The finding that a BMP gradient controlled neural development in fruit flies prompted the authors to ask whether the same might be true in vertebrates. Bier and Mizutani collaborated with Henk Roelink, a professor of biology at the University of Washington, Seattle and his graduate student Néva Meyer. They performed analogous experiments on chick embryos.
Roelink and Meyer added doses of BMP to a Petri plate containing nerve tissue from early chick embryos. As with fruit flies, they had to hold constant the concentration of another protein involved in dorsal-ventral patterning (in this case Hedgehog rather than Dorsal). The neural identity genes in chick responded to the BMP gradient just as their counterparts responded in fruit flies. “Our findings suggest that BMPs may once have been sufficient to organize the entire dorsal-ventral axis of a common ancestor,” concluded Bier.
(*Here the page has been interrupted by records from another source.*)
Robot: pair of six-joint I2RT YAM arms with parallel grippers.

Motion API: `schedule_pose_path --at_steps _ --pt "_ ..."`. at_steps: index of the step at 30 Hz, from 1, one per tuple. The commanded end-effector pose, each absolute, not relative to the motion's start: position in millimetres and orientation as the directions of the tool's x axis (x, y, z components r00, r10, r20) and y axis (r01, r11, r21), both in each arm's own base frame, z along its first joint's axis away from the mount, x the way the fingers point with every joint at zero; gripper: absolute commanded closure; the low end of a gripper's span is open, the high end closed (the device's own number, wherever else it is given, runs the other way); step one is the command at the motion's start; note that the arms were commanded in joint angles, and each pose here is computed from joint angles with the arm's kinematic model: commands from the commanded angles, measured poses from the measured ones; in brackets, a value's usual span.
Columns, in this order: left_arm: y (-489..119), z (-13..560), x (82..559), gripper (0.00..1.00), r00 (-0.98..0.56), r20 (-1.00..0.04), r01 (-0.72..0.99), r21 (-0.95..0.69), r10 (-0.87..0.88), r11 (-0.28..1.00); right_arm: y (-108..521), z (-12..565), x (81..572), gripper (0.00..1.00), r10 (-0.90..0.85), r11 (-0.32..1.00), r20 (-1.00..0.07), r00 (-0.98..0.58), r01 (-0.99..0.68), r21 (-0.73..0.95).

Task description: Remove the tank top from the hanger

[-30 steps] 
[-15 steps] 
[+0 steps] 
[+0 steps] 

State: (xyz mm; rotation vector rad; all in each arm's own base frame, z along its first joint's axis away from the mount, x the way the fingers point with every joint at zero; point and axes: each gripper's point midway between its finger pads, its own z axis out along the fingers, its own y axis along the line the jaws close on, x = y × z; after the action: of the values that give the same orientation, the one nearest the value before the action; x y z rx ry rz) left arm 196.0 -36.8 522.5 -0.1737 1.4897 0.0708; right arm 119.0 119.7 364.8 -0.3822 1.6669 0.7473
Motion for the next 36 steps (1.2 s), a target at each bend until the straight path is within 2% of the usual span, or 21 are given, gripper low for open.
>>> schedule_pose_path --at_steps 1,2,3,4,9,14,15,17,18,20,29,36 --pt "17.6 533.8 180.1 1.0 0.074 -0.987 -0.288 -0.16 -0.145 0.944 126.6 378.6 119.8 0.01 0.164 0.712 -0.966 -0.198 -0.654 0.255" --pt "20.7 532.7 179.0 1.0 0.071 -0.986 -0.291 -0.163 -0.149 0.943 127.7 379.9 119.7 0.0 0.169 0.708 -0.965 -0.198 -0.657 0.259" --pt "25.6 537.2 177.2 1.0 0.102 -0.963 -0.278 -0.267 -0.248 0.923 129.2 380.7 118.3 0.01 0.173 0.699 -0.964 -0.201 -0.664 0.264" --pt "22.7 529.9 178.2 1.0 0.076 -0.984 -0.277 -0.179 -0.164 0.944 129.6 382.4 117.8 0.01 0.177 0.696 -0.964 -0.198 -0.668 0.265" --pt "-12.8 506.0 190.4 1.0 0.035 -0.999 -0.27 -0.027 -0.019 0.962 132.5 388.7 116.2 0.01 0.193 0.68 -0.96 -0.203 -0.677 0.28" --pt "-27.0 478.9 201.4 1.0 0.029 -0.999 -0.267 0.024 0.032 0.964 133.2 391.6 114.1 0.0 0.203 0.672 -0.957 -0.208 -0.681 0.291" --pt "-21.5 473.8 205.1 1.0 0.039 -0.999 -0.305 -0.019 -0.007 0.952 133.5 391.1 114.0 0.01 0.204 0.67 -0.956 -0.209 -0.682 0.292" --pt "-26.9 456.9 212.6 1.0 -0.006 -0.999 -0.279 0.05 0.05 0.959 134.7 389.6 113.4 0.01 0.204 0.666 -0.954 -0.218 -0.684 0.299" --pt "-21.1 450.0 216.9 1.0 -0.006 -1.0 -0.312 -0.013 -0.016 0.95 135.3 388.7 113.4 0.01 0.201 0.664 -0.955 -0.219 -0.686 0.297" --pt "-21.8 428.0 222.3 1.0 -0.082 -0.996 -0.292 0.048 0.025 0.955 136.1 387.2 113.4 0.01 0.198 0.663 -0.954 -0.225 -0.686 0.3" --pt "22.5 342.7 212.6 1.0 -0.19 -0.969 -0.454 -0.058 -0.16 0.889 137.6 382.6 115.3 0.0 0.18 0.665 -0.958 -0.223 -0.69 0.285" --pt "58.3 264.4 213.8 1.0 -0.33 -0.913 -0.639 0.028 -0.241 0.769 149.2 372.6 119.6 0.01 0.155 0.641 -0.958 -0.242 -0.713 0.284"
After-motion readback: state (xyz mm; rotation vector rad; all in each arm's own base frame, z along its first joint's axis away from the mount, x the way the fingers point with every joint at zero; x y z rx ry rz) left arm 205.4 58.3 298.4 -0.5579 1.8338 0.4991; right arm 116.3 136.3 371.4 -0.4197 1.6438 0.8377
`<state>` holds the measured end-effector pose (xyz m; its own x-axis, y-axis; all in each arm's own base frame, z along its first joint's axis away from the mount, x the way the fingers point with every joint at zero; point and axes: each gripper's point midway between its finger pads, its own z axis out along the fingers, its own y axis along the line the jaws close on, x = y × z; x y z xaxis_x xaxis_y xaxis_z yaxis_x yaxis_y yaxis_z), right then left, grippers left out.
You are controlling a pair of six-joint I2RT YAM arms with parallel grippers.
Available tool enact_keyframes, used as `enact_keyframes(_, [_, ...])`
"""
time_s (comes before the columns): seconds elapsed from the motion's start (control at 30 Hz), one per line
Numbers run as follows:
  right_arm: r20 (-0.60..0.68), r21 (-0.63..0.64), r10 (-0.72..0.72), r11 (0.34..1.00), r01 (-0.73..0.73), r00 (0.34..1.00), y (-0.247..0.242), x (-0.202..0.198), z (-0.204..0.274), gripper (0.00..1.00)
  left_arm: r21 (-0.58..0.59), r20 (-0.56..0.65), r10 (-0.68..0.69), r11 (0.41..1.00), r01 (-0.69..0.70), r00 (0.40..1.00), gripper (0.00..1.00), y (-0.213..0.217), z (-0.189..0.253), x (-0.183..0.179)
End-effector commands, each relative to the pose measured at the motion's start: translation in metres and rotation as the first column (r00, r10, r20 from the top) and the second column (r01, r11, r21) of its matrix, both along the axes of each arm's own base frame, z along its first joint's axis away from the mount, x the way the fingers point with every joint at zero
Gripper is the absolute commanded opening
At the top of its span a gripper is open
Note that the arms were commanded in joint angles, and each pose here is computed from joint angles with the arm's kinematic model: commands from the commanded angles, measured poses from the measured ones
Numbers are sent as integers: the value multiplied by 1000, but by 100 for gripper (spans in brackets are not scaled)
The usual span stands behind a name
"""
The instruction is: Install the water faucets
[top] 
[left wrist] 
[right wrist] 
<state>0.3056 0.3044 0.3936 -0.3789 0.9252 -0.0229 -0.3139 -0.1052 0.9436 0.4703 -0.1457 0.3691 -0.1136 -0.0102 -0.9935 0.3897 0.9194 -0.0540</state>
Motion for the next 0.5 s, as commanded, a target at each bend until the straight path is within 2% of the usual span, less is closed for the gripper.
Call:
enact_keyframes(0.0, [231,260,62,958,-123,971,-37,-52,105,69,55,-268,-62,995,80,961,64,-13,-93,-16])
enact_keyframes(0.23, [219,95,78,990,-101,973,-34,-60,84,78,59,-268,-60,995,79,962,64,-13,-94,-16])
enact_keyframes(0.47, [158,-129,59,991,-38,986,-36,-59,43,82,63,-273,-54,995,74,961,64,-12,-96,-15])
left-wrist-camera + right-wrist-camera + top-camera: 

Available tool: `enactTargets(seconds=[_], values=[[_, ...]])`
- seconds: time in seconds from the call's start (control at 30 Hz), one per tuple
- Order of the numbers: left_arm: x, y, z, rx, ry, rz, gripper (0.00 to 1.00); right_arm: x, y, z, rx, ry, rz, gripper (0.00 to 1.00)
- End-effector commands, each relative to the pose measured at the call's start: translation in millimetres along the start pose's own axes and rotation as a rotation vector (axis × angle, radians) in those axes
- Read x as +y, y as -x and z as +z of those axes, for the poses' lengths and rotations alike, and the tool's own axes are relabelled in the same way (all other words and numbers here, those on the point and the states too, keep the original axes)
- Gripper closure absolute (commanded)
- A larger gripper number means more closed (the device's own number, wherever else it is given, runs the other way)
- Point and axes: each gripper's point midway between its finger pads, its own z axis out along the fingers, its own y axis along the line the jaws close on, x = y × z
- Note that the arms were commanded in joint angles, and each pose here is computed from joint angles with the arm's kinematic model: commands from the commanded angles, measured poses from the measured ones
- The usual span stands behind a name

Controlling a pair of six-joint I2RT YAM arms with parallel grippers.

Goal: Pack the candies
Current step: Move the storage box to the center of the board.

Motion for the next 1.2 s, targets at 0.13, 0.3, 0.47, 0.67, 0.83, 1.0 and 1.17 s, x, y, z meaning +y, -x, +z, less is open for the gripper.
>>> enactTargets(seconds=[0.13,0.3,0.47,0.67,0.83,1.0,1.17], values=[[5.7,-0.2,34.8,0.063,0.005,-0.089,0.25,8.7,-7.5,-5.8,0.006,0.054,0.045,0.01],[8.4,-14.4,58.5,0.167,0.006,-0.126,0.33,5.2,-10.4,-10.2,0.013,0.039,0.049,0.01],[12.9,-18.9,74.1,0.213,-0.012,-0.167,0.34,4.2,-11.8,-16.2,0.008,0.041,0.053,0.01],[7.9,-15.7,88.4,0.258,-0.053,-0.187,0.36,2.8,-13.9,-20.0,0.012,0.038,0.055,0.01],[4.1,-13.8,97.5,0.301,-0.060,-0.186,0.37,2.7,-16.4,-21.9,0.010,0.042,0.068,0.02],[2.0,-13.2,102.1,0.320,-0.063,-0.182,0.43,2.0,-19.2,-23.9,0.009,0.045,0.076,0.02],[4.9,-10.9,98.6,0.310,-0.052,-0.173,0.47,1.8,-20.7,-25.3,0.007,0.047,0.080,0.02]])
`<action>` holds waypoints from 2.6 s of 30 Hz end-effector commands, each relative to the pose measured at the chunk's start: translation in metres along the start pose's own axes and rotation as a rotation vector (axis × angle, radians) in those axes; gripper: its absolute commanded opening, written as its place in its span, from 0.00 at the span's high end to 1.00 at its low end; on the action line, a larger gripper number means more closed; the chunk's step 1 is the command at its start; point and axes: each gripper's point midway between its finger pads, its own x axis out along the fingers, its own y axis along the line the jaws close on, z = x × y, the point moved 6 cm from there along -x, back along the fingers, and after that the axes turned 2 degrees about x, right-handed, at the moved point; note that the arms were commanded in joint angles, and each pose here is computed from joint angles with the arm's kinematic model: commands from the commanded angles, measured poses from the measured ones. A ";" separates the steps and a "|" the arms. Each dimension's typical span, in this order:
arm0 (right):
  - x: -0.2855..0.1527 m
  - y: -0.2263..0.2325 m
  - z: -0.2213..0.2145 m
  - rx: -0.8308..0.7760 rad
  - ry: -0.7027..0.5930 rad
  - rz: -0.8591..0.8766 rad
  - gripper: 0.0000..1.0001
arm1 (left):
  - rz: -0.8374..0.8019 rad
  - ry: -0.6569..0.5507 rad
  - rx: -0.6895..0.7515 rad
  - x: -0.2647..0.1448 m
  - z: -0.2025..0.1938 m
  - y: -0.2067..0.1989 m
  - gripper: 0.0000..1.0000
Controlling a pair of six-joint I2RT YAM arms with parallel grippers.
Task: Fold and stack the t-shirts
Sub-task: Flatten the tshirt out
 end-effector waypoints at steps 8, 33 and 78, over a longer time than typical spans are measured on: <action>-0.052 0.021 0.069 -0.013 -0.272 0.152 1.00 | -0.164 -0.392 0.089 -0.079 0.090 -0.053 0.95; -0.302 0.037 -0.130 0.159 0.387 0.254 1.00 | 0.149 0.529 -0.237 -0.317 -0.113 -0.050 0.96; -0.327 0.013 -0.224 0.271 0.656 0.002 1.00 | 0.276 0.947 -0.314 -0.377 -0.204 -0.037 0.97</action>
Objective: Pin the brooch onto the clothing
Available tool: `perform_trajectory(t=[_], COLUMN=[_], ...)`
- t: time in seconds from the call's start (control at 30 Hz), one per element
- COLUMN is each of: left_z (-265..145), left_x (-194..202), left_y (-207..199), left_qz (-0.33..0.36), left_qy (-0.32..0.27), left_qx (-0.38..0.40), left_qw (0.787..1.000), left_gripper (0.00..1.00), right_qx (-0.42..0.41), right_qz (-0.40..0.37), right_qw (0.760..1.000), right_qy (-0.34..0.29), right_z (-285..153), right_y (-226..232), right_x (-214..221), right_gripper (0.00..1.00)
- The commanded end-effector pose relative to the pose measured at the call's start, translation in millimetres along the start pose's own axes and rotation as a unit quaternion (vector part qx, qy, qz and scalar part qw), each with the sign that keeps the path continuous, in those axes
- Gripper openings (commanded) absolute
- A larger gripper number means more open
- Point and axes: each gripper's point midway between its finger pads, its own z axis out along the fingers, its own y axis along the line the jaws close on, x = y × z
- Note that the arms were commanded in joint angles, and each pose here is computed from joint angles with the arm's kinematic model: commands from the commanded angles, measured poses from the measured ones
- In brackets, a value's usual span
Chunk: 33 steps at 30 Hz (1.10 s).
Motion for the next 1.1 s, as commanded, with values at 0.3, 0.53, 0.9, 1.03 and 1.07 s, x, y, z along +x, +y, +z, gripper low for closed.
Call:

“BMPs and the neural identity genes appear to have been conserved in evolution, while other cues such as Dorsal in flies and Hedgehog in vertebrates may have been borrowed from other pattern systems after the split between vertebrate and invertebrate lineages. As larger organisms evolved, the gradient of a single protein may not have been able to provide sufficient information to subdivide the embryo from top to bottom.”